─── Data shown ───

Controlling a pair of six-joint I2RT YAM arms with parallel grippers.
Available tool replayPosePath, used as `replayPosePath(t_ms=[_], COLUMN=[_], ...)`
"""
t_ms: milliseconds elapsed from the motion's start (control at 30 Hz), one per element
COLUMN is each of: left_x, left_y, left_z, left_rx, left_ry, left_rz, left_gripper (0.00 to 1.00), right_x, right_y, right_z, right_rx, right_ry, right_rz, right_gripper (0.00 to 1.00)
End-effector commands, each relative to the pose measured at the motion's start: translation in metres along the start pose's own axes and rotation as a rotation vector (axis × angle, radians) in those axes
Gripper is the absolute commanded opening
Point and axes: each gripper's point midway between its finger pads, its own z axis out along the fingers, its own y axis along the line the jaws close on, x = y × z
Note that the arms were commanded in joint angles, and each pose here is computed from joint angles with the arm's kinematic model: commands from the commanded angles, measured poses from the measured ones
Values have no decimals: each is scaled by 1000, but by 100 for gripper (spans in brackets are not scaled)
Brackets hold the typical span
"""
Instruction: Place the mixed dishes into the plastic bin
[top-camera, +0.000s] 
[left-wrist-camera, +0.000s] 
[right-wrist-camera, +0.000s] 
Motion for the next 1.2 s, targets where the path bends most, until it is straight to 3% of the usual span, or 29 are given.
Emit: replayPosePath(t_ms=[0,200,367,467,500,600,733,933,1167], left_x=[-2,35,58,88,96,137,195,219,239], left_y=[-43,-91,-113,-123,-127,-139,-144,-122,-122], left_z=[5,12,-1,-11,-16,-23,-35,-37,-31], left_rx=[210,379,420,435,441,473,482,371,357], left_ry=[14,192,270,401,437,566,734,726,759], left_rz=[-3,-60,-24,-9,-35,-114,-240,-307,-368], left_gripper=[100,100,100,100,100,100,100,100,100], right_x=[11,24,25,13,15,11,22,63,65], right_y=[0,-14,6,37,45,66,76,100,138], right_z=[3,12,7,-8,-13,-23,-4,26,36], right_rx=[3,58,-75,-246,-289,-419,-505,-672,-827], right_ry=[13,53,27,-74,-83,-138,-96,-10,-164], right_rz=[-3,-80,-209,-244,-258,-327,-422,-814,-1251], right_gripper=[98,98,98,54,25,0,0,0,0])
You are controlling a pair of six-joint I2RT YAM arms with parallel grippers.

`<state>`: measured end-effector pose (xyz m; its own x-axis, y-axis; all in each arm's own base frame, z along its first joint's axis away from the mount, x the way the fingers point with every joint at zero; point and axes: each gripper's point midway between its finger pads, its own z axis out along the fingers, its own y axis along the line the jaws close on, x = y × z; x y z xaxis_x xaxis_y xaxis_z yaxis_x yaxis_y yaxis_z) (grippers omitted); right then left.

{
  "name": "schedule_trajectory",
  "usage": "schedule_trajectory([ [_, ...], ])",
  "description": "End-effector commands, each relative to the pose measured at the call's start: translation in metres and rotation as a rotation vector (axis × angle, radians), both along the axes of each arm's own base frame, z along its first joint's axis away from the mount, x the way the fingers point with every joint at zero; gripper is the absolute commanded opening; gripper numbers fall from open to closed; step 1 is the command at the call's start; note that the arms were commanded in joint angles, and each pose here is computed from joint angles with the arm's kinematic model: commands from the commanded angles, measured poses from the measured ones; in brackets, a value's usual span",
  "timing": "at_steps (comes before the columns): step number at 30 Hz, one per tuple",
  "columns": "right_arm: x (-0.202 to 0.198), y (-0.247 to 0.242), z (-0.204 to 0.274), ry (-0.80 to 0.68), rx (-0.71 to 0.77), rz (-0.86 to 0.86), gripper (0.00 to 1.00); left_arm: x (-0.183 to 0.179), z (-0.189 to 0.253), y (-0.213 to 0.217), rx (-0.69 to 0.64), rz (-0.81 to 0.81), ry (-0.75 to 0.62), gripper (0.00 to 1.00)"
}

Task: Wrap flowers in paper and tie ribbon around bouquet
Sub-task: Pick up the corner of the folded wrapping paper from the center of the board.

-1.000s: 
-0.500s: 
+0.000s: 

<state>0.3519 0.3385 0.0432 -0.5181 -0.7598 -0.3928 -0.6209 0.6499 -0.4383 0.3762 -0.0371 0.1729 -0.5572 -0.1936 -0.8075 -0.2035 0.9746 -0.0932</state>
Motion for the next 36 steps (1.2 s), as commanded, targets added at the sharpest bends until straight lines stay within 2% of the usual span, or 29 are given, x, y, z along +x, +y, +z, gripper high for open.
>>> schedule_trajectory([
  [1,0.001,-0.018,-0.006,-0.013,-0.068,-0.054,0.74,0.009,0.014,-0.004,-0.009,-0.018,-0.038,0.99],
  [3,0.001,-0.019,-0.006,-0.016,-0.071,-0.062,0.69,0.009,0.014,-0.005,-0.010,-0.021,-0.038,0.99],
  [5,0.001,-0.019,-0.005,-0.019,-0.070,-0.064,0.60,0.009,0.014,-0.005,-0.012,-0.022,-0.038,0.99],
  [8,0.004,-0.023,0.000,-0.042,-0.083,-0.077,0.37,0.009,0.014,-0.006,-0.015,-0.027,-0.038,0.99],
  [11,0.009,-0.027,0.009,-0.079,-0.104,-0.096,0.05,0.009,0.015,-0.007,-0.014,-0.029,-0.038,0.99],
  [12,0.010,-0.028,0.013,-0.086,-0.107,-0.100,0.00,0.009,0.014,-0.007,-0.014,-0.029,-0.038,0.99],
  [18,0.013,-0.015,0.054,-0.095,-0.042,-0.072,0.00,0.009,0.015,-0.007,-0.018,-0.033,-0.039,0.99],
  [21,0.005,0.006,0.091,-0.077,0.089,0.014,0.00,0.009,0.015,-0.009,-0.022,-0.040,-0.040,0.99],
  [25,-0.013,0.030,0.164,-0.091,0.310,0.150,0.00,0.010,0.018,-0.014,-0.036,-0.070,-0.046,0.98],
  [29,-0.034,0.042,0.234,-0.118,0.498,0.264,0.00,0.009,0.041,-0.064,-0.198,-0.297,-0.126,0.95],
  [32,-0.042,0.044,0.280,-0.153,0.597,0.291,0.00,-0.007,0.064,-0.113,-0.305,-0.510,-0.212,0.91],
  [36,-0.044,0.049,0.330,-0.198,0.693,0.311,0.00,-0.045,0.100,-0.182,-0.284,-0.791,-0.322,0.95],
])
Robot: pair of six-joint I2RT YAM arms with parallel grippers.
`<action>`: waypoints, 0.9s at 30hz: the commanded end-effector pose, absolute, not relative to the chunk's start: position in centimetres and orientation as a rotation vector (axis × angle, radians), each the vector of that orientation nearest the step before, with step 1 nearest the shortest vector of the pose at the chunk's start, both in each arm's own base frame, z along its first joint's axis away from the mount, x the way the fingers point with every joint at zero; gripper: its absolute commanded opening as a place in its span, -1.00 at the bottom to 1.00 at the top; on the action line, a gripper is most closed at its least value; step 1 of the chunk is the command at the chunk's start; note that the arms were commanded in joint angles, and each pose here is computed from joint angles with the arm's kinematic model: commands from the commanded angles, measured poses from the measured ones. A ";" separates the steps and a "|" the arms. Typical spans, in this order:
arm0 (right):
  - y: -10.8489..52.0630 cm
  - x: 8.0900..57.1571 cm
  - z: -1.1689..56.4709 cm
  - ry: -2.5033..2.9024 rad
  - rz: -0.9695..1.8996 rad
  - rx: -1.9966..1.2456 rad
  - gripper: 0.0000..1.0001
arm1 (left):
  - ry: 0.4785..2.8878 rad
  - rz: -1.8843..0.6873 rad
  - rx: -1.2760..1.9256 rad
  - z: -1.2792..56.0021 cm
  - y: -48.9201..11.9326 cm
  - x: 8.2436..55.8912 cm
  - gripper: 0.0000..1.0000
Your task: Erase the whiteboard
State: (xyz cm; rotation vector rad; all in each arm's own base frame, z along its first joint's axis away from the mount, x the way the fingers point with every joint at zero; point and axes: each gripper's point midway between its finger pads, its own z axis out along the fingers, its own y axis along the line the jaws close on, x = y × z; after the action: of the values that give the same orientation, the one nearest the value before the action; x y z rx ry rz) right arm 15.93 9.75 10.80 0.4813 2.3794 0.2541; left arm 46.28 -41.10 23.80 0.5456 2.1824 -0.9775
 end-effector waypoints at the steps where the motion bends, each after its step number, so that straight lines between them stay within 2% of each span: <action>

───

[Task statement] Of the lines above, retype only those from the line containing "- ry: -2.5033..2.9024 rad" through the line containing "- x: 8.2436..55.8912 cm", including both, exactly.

[Answer section]
  - ry: -2.5033..2.9024 rad
  - rz: -0.9695..1.8996 rad
  - rx: -1.9966..1.2456 rad
  - gripper: 0.0000..1.0001
arm1 (left):
  - ry: 0.4785..2.8878 rad
  - rz: -1.8843..0.6873 rad
  - rx: -1.2760..1.9256 rad
  - z: -1.2792..56.0021 cm
  - y: -48.9201..11.9326 cm
  - x: 8.2436..55.8912 cm

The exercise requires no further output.